Exercise prompt ::
Up to and including the line with "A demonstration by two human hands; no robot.", repeat every line of the listing exactly, beginning at the first.
________________________
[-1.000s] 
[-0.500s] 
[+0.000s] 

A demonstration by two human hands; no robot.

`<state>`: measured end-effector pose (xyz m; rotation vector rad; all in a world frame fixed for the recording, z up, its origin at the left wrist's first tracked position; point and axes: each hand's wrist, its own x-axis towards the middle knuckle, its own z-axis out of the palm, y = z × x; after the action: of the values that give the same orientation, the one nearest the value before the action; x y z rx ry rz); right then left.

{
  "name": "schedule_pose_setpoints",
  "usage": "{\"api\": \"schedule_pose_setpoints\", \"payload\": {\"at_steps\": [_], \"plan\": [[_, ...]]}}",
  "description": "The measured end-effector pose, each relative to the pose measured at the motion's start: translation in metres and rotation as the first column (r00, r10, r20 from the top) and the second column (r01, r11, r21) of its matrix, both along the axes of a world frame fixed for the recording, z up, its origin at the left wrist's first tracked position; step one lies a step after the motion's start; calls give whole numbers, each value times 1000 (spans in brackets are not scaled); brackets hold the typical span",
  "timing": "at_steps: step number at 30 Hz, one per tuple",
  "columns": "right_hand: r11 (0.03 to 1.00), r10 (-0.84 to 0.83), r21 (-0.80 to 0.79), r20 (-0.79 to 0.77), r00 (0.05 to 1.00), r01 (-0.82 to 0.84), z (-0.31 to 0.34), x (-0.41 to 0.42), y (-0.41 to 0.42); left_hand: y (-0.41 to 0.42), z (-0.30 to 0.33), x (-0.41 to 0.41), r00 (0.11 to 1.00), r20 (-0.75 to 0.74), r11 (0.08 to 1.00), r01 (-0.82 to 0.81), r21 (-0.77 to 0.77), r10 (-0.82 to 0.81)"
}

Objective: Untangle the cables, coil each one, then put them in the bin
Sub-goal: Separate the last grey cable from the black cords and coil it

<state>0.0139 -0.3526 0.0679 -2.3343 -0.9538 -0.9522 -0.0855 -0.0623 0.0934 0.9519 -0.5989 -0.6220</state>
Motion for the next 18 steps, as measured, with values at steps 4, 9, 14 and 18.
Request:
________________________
Reply ::
[-1.000s] 
[-0.500s] 
[+0.000s] 

A demonstration by two human hands; no robot.

What is written here forms the complete answer.